● What the exercise asks: Emit an exact copy of the lines running from the start of the records to the line containing "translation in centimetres", both included.

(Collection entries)
<<<<

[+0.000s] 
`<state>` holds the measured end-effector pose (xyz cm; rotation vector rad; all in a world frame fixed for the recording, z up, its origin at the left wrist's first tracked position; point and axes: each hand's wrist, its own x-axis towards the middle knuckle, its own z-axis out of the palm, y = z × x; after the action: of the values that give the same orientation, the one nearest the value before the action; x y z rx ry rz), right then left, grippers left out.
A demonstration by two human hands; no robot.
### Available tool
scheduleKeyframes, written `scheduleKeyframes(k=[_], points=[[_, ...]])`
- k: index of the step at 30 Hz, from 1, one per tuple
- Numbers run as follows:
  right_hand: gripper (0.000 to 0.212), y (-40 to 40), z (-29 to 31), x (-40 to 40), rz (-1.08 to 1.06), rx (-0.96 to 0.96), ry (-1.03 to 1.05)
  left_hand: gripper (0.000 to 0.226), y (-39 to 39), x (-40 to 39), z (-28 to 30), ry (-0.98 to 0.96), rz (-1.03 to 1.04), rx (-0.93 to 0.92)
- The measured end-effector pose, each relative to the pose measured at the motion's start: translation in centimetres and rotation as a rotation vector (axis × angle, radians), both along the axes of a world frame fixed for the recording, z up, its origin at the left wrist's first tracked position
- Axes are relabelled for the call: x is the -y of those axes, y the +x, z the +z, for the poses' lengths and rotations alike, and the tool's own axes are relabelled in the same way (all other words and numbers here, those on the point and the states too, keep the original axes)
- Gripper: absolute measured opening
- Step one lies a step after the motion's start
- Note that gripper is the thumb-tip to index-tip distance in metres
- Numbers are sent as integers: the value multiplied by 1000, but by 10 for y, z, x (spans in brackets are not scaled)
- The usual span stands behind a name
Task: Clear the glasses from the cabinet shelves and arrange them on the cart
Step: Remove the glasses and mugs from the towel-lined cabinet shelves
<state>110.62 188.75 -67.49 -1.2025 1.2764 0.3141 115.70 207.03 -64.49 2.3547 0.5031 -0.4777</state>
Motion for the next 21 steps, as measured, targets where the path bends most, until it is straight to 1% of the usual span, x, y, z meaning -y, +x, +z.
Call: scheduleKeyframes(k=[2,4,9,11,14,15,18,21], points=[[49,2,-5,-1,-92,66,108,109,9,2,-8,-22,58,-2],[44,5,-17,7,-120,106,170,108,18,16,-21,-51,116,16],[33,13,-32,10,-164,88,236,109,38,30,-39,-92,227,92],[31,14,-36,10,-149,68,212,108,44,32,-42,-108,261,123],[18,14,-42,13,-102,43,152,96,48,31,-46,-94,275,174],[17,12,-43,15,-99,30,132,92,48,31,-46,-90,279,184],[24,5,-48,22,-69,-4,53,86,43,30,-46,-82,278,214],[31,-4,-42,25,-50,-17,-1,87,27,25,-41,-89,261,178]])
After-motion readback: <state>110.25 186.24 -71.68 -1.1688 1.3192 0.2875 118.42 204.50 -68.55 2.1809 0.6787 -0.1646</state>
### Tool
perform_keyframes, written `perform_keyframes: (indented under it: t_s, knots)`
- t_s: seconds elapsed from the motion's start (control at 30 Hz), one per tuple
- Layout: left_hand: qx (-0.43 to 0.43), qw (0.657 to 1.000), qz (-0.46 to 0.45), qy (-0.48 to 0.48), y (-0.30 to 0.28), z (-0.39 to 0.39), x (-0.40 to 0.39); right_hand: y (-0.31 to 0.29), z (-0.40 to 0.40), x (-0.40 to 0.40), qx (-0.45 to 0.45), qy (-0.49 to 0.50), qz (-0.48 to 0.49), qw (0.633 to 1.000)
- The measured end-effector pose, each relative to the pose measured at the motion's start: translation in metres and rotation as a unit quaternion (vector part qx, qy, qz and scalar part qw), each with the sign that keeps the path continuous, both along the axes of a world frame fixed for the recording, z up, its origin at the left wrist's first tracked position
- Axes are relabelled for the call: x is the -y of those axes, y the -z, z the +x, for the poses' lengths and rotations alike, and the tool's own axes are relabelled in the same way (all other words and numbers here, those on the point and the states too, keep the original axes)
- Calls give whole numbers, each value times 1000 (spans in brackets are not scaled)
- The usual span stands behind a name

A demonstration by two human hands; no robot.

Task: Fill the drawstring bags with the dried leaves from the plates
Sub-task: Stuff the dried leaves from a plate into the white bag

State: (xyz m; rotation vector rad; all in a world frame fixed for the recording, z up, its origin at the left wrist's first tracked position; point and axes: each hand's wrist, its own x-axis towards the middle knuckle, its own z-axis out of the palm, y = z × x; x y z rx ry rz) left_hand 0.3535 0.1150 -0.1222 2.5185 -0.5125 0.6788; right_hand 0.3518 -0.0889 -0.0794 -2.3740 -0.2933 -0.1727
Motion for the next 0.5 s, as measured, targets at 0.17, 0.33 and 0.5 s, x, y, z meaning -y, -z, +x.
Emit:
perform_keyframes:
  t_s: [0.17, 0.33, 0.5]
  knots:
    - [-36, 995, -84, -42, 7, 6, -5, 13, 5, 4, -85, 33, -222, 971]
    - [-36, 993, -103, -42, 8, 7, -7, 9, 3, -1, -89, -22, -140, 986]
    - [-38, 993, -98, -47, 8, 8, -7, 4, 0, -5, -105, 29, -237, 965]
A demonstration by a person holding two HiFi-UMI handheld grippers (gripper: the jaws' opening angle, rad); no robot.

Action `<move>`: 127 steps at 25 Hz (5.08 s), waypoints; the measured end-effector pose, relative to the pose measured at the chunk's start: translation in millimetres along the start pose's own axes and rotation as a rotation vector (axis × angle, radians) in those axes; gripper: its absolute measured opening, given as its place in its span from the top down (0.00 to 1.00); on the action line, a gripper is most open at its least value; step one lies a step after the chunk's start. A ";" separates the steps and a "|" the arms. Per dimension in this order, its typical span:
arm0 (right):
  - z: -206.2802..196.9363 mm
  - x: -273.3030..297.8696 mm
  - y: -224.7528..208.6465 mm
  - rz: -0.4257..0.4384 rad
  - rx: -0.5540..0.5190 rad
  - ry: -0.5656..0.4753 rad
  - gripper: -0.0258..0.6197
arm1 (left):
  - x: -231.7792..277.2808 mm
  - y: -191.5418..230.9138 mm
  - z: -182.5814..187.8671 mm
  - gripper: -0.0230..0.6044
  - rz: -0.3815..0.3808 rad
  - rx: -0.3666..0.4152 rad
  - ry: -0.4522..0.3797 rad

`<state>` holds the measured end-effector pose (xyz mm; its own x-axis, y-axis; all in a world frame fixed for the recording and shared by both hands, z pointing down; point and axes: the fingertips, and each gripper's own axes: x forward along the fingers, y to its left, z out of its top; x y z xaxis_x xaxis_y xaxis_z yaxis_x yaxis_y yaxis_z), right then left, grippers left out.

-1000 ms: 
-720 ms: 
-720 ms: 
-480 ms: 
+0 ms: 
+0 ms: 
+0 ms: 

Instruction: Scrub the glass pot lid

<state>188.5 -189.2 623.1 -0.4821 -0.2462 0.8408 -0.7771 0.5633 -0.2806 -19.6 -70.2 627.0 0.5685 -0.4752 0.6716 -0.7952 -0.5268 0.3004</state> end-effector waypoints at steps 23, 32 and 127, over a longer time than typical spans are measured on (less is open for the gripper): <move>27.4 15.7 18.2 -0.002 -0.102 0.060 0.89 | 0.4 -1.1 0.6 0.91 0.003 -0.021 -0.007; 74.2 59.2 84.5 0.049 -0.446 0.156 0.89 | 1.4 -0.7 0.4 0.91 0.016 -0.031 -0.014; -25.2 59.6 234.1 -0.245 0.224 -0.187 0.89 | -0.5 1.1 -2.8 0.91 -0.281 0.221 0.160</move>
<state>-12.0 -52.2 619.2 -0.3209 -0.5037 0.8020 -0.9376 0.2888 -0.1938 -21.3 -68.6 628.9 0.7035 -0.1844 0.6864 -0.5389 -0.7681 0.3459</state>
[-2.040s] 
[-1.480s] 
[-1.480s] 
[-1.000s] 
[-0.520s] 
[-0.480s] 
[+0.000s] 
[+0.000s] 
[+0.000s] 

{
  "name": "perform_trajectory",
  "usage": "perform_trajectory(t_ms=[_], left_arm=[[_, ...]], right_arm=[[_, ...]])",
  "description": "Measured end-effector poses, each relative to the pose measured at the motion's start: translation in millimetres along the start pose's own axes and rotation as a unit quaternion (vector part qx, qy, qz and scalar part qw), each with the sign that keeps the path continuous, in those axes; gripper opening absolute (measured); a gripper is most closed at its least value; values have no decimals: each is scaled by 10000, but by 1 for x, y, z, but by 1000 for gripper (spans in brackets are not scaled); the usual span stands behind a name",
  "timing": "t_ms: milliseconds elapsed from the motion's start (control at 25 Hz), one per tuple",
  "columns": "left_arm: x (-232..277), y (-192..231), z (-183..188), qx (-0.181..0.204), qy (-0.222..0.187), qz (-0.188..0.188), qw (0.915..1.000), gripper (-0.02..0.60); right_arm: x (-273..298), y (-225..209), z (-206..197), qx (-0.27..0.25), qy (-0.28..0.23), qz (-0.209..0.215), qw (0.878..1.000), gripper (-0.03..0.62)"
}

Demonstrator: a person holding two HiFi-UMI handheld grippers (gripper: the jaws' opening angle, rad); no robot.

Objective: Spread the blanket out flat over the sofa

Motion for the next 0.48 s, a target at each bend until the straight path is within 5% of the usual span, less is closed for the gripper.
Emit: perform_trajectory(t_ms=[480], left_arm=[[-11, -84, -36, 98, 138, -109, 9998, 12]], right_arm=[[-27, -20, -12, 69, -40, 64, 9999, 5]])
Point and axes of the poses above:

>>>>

● Answer box:
[+0.000s] 
`<state>` holds the measured end-effector pose (xyz cm; rotation vector rad; all in a world frame fixed for the recording, z up, its origin at the left wrist's first tracked position; point and axes: each hand's wrist, its own x-axis towards the middle knuckle, its own z-axis out of the palm, y = z × x; after the action: of the values that give the same orientation, the one nearest the value before the action; x y z rx ry rz), right then left, grippers left out.
A demonstration by two human hands; no robot.
### Available tool
scheduleKeyframes, written `scheduleKeyframes(k=[_], points=[[_, ...]])`
- k: index of the step at 30 Hz, from 1, one per tuple
- Numbers run as follows:
  right_hand: gripper (0.000 to 0.212), y (-40 to 40), z (-29 to 31), x (-40 to 40), rz (-1.08 to 1.06), rx (-0.96 to 0.96), ry (-1.03 to 1.05)
  left_hand: gripper (0.000 to 0.226), y (-39 to 39), x (-40 to 39), z (-28 to 30), ry (-0.98 to 0.96), rz (-1.03 to 1.04), rx (-0.93 to 0.92)
- The measured end-effector pose, each relative to the pose measured at the motion's start: translation in centimetres and rotation as a rotation vector (axis × angle, radians), both along the axes of a world frame fixed for the recording, z up, its origin at the left wrist's first tracked position

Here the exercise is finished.